John Scott-Railton, a senior researcher at Citizen Lab who frequently researches alleged NSO abuses, said the fact that other powerful corporations beyond just Facebook are getting involved may send shockwaves through the commercial spyware and hack-for-hire industry.
The filing is “a remarkable show of solidarity, and a clear signal to the spyware industry that the big platforms have just begun to lean into the fight,” Scott-Railton said. ”Investors in spyware companies are probably questioning whether they bet on the right horse this morning.”

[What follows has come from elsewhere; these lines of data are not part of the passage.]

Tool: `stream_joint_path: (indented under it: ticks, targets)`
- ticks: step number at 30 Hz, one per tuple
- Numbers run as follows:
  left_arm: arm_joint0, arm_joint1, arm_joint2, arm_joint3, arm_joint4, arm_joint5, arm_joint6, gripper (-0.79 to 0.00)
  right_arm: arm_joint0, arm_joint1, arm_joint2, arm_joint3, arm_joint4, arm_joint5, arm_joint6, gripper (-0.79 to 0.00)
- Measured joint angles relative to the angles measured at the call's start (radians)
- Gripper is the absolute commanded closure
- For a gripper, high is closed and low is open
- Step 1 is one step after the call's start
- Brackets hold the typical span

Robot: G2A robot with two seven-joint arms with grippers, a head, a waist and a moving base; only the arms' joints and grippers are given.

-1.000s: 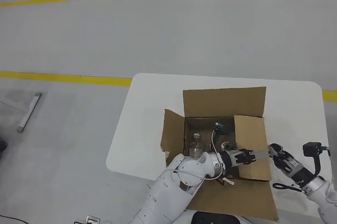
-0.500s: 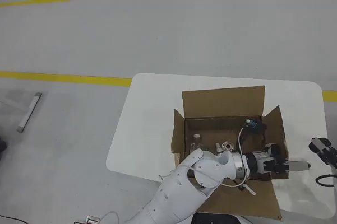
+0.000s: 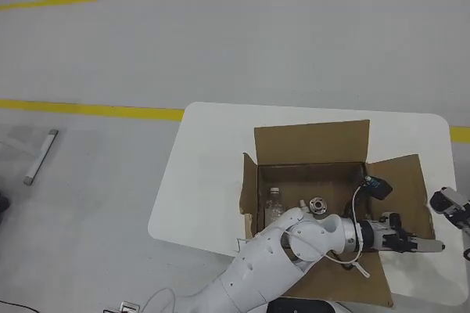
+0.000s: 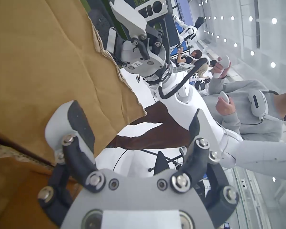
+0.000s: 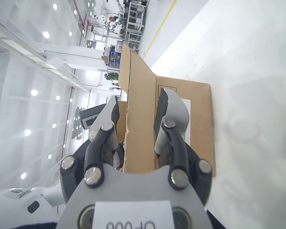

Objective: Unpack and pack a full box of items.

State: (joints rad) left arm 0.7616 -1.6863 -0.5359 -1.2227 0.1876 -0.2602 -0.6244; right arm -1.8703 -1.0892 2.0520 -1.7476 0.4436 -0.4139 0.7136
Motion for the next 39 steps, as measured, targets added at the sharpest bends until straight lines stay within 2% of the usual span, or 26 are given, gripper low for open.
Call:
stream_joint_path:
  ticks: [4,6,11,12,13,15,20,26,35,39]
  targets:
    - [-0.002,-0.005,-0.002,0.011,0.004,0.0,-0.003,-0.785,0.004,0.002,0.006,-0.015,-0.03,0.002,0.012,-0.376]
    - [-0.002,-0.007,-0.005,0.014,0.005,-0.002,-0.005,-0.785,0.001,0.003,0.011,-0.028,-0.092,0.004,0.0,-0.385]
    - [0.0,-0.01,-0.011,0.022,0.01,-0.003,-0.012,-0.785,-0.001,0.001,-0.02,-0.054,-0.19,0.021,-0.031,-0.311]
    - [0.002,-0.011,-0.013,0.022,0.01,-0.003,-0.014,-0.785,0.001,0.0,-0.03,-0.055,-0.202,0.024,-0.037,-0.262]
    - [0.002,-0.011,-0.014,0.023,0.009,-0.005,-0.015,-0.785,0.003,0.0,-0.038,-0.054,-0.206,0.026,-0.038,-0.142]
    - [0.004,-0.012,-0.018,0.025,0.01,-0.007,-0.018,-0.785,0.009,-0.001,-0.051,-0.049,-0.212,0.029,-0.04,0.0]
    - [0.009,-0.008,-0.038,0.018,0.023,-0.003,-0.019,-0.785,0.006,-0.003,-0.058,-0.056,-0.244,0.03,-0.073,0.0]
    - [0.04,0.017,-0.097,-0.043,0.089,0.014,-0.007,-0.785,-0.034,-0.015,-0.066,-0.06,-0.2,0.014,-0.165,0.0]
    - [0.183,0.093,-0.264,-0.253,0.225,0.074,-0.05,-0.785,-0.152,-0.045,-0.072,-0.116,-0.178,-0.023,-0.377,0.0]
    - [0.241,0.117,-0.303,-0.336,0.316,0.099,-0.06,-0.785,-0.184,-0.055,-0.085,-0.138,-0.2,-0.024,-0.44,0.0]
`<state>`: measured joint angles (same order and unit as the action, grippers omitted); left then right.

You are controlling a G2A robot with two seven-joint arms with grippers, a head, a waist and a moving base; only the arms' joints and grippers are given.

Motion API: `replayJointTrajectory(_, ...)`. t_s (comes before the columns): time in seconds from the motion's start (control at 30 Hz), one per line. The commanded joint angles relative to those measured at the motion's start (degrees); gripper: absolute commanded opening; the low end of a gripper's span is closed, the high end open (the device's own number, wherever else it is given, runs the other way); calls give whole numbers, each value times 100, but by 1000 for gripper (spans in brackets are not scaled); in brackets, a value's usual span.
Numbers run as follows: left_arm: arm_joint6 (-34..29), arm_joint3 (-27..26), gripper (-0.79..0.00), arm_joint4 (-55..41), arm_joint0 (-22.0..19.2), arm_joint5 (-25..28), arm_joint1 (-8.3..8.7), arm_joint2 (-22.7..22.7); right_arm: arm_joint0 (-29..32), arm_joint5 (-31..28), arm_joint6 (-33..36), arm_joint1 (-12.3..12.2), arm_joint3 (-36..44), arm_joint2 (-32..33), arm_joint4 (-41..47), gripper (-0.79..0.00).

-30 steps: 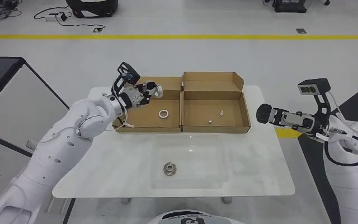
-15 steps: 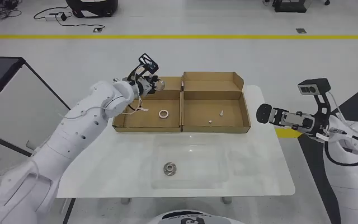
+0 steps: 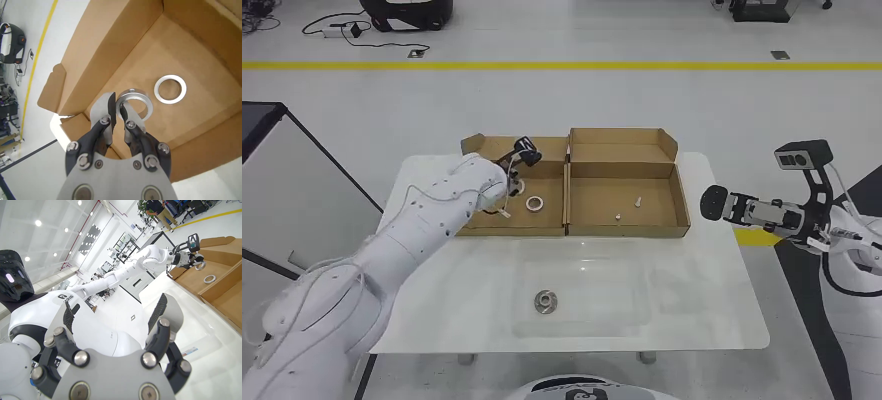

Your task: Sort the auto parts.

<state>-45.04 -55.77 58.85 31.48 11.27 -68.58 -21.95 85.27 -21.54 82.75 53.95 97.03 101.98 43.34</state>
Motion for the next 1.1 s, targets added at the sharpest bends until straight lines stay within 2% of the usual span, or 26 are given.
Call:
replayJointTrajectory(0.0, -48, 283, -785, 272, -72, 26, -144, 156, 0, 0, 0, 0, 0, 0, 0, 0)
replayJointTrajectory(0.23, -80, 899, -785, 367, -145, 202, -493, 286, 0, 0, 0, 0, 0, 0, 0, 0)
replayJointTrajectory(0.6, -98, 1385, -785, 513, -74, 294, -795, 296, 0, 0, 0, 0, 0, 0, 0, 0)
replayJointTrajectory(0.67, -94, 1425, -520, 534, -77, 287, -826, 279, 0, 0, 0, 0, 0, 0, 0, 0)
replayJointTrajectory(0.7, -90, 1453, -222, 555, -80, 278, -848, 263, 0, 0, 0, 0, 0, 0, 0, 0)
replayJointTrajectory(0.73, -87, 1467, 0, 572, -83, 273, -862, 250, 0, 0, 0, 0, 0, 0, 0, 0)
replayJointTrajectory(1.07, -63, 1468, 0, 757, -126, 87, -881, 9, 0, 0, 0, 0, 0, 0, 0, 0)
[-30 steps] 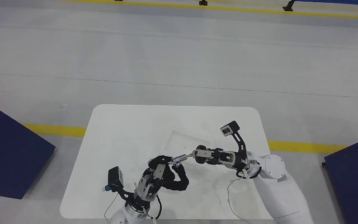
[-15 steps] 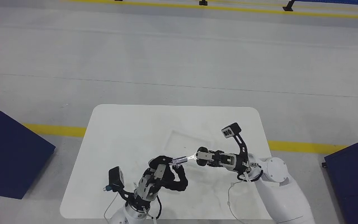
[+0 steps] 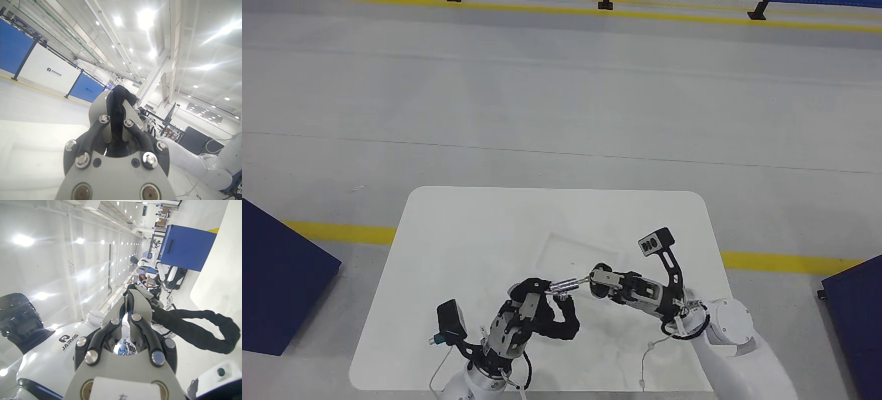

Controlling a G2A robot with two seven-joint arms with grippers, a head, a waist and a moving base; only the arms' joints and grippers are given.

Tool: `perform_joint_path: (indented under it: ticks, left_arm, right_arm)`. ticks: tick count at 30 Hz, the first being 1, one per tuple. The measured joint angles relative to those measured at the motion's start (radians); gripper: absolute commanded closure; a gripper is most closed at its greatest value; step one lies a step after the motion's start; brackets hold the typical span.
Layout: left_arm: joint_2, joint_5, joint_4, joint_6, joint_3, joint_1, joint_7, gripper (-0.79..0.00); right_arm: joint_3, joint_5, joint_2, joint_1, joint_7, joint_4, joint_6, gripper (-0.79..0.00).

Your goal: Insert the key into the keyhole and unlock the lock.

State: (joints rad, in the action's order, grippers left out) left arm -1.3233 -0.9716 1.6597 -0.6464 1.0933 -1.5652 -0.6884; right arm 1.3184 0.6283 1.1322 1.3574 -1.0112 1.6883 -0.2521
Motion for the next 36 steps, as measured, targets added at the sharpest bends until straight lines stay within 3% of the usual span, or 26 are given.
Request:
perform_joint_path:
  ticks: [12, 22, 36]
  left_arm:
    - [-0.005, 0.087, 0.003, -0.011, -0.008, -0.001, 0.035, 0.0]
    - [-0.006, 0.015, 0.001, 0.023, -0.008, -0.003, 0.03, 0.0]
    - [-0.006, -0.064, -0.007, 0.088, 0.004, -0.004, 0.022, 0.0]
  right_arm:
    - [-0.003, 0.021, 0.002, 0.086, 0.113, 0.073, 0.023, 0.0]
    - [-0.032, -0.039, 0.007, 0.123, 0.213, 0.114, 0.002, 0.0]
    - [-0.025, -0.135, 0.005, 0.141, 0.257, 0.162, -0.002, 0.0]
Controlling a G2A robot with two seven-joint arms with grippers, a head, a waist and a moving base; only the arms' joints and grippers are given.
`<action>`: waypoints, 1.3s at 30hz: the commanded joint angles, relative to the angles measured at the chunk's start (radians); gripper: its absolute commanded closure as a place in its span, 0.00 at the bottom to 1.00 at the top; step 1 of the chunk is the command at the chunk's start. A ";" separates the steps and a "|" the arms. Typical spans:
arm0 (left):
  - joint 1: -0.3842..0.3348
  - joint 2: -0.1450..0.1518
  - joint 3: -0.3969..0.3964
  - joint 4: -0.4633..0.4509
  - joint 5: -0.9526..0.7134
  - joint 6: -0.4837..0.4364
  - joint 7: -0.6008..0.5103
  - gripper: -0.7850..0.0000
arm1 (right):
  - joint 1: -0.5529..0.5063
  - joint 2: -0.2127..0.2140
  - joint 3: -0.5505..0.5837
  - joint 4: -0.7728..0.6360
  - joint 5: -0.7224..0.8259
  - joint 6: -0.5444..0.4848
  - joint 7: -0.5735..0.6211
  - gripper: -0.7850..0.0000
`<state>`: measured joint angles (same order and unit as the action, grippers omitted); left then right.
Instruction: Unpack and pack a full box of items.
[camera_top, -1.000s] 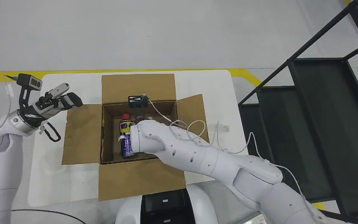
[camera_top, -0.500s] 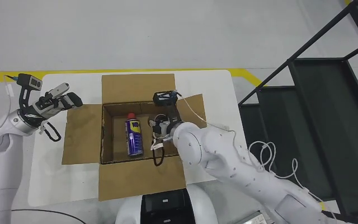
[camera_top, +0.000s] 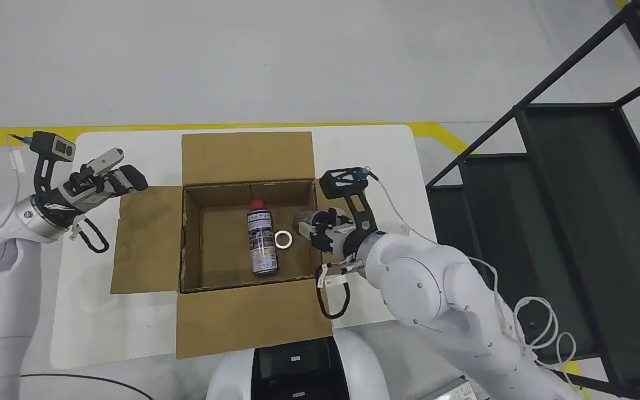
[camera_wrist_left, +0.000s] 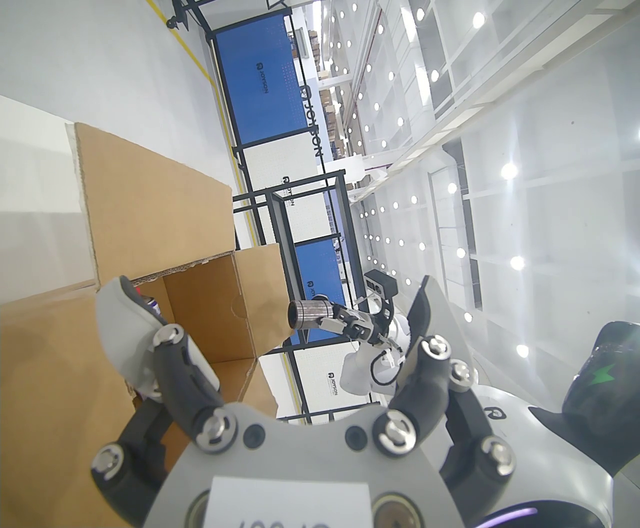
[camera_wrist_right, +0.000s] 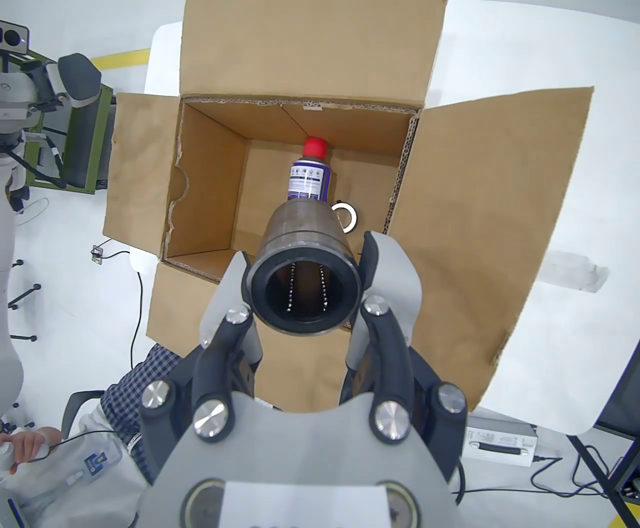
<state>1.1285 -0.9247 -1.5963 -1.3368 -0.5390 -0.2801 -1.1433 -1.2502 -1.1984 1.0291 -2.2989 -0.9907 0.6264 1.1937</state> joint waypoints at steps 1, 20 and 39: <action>0.000 0.000 0.000 0.000 0.000 0.000 0.000 0.00 | 0.000 0.000 0.000 0.000 0.000 0.000 0.000 1.00; 0.000 0.000 0.000 0.000 0.000 0.000 0.000 0.00 | -0.013 0.002 0.006 -0.001 -0.010 -0.034 -0.018 1.00; 0.000 0.000 0.000 0.000 0.000 0.000 0.000 0.00 | -0.199 0.045 0.754 -0.007 0.316 -0.071 0.071 1.00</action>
<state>1.1285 -0.9247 -1.5963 -1.3368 -0.5390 -0.2801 -1.1433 -1.4437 -1.1550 1.7497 -2.3133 -0.6862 0.5564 1.2637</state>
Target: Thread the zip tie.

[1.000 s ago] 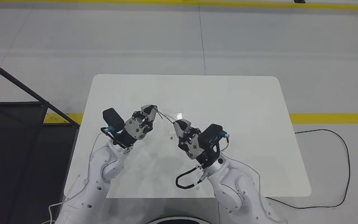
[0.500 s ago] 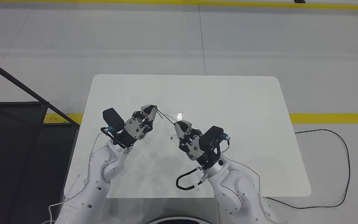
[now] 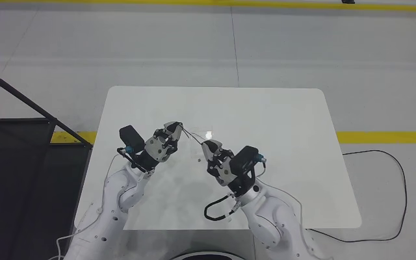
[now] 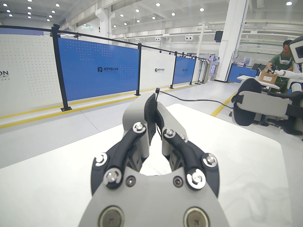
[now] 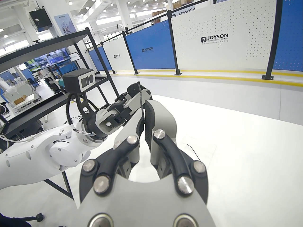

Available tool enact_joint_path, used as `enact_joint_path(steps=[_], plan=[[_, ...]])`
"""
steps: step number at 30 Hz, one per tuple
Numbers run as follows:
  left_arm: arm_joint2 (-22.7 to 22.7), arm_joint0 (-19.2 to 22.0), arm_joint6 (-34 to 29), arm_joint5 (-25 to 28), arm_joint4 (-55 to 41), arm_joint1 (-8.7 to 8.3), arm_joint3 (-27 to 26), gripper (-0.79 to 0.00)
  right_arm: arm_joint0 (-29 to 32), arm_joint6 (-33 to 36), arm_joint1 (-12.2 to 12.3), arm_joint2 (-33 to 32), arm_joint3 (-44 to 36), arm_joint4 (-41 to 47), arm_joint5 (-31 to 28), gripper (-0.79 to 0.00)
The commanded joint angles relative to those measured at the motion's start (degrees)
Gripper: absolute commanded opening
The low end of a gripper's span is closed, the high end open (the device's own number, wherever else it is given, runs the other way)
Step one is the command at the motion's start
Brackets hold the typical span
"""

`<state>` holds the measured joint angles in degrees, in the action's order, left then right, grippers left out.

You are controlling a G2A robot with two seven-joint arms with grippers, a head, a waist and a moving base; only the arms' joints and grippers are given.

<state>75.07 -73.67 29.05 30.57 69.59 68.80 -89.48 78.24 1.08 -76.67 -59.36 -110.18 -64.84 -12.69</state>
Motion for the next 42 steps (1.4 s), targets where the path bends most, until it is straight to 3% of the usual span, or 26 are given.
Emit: enact_joint_path(steps=[1, 42], plan=[[0.0, 0.0, 0.0, 0.0, 0.0, 0.00, 0.0, -0.785, -0.1, 0.0, 0.0, 0.1, 0.0, 0.0, 0.1, -0.785], [0.0, 0.0, 0.0, 0.0, 0.0, 0.00, 0.0, -0.785, -1.2, 0.1, -0.7, 1.7, -0.8, -1.4, 1.7, -0.785]])
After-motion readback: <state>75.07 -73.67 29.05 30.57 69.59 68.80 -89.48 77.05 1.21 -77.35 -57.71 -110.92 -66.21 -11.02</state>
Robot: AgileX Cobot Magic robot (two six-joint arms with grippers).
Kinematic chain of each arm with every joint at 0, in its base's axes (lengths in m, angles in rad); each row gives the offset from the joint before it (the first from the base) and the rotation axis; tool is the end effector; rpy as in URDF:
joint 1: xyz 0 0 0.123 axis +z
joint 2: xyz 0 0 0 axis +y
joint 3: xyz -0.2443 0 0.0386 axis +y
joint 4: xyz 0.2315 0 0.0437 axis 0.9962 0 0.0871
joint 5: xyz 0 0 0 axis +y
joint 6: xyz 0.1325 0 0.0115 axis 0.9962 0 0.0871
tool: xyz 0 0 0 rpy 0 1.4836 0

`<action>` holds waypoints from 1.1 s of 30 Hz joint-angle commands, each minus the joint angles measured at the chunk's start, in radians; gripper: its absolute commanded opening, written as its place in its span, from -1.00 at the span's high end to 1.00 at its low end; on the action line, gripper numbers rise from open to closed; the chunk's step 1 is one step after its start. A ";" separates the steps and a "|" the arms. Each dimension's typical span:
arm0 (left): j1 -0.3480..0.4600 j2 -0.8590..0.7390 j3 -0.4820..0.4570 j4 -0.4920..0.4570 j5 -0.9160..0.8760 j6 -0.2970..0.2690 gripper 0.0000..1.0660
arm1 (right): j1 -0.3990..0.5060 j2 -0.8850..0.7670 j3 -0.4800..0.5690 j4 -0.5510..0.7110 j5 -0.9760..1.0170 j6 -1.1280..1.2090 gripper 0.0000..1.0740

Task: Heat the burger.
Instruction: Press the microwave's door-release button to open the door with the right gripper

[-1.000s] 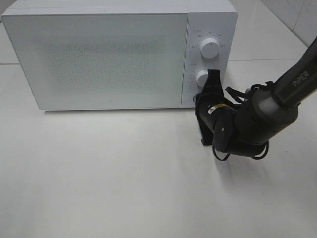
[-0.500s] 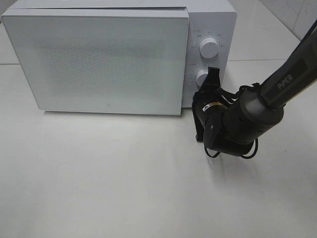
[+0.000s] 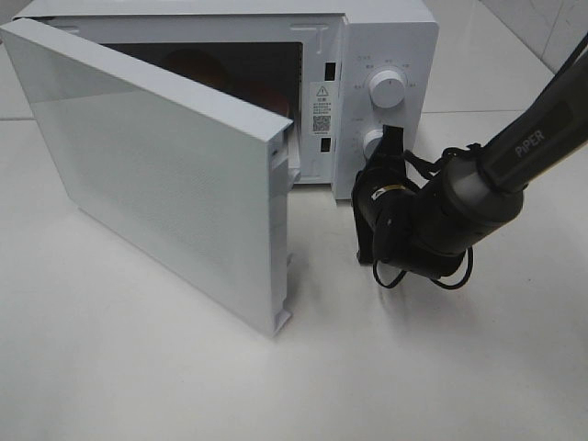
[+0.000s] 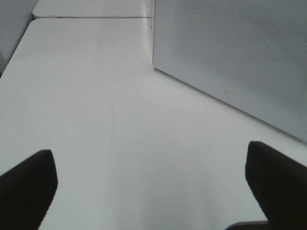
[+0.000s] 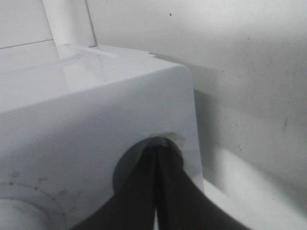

An NSO Group spokesperson did not return multiple requests for comment.
A larger reckoning
NSO Group has previously said it does not itself operate its products and has claimed its software can only be used to target terrorists and criminals.
Microsoft suggested this kind of argument is not enough.
“Private companies should remain subject to liability when they use their cyber-surveillance tools to break the law, or knowingly permit their use for such purposes, regardless of who their customers are or what they’re trying to achieve,” Burt wrote. “Even if the tools are sold to governments who use them for narrowly targeted attacks, there are a variety of ways they can still fall into the wrong hands … companies like the NSO Group threaten human rights whether they seek to or not.”
WhatsApp lawyers said in a filing last week that “granting NSO immunity here would be a boon to the marketplace for private actors with sweeping powers and little transparency.”
Some digital rights organizations applauded Microsoft’s filing, but cautioned that the proof would be in the pudding for the companies involved.
“[W]e are happy to see that big tech players, like Microsoft, Google, LinkedIn and others are intervening and finally publicly speaking out against spyware vendors like the NSO Group,” said Natalia Krapiva, tech legal counsel at Access Now. “Reckless private firms like NSO Group give a black eye to the entire tech sector, and expose gaps in regulation. It’s right for tech platforms to assert their stake in this lawsuit, but we’re watching to ensure they keep this line when legislatures step up.”
Sophia Cope, a senior staff attorney at the Electronic Frontier Foundation, — which also filed a separate amicus brief in support of WhatsApp this week — said some of the companies that filed the amicus brief with Microsoft would do well to reflect on their own hand in contributing to or perpetuating human rights abuses.
“[I]t’s heartening to see technology companies stand up for cybersecurity and admonish private cyber-surveillance firms like NSO Group for enabling ever greater numbers of immoral and irresponsible governments to spy on human rights activists, journalists, and other members of civil society,” Cope said. “But we also urge all technology companies to sincerely engage in due diligence and make the tough call not to sell their products or services to governments that are likely to use them to violate human rights.”
The flurry of amici briefs comes just as the U.S. State Department is weighing whether to make Saudi Crown Prince Mohammed bin Salman immune in a separate case, a move that could lead to him being dismissed as a defendant in a hack-and-leak case that implicates NSO Group, according to The Washington Post.